**Task to carry out**
Wherever the word "item" occurs in the listing below, copy that whole line.

Data supplied: Begin

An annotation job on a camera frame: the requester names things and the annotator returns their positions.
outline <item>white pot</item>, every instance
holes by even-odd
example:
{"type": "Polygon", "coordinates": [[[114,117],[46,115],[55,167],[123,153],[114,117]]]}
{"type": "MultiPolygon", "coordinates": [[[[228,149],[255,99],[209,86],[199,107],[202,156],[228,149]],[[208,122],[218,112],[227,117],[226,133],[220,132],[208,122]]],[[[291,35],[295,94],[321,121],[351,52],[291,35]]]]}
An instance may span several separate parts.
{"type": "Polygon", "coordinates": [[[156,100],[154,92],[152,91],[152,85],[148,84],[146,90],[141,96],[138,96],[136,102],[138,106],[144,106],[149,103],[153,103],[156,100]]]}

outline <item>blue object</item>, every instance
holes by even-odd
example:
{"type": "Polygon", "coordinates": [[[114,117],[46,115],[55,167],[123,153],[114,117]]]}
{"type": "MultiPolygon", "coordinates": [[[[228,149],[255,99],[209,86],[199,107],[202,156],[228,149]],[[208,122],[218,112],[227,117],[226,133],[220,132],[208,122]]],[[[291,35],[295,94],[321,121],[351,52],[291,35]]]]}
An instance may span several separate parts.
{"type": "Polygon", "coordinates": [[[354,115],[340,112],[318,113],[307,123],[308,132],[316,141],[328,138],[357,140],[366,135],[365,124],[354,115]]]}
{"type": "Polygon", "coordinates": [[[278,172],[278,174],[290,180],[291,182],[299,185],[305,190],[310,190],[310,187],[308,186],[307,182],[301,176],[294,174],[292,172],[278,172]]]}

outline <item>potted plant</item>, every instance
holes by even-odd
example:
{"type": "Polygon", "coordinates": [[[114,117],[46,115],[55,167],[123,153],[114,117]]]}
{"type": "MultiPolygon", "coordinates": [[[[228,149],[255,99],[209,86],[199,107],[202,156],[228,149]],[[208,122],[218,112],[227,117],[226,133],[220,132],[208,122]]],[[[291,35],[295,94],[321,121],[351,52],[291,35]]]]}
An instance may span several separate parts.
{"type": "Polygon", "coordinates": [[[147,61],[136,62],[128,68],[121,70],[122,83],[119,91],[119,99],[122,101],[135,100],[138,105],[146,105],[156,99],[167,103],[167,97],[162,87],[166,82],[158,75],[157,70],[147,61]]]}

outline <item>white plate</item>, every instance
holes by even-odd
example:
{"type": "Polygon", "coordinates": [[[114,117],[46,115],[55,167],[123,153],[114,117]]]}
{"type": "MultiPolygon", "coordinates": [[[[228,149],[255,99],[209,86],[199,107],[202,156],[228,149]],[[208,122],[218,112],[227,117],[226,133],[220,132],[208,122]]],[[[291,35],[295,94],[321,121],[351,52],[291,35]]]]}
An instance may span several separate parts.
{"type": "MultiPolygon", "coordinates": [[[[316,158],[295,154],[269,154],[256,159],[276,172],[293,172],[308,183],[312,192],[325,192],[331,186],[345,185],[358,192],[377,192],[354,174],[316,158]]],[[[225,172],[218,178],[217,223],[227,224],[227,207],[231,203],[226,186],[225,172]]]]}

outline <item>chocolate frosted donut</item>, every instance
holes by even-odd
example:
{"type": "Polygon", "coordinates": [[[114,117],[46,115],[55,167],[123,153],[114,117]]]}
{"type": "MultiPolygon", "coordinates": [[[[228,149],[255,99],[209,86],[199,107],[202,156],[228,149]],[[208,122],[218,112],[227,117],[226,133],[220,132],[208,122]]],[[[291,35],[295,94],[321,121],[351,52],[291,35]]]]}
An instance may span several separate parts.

Data supplied: End

**Response to the exercise**
outline <item>white pot</item>, every instance
outline <item>blue object</item>, every instance
outline <item>potted plant</item>, every instance
outline <item>white plate</item>, every instance
outline <item>chocolate frosted donut</item>, every instance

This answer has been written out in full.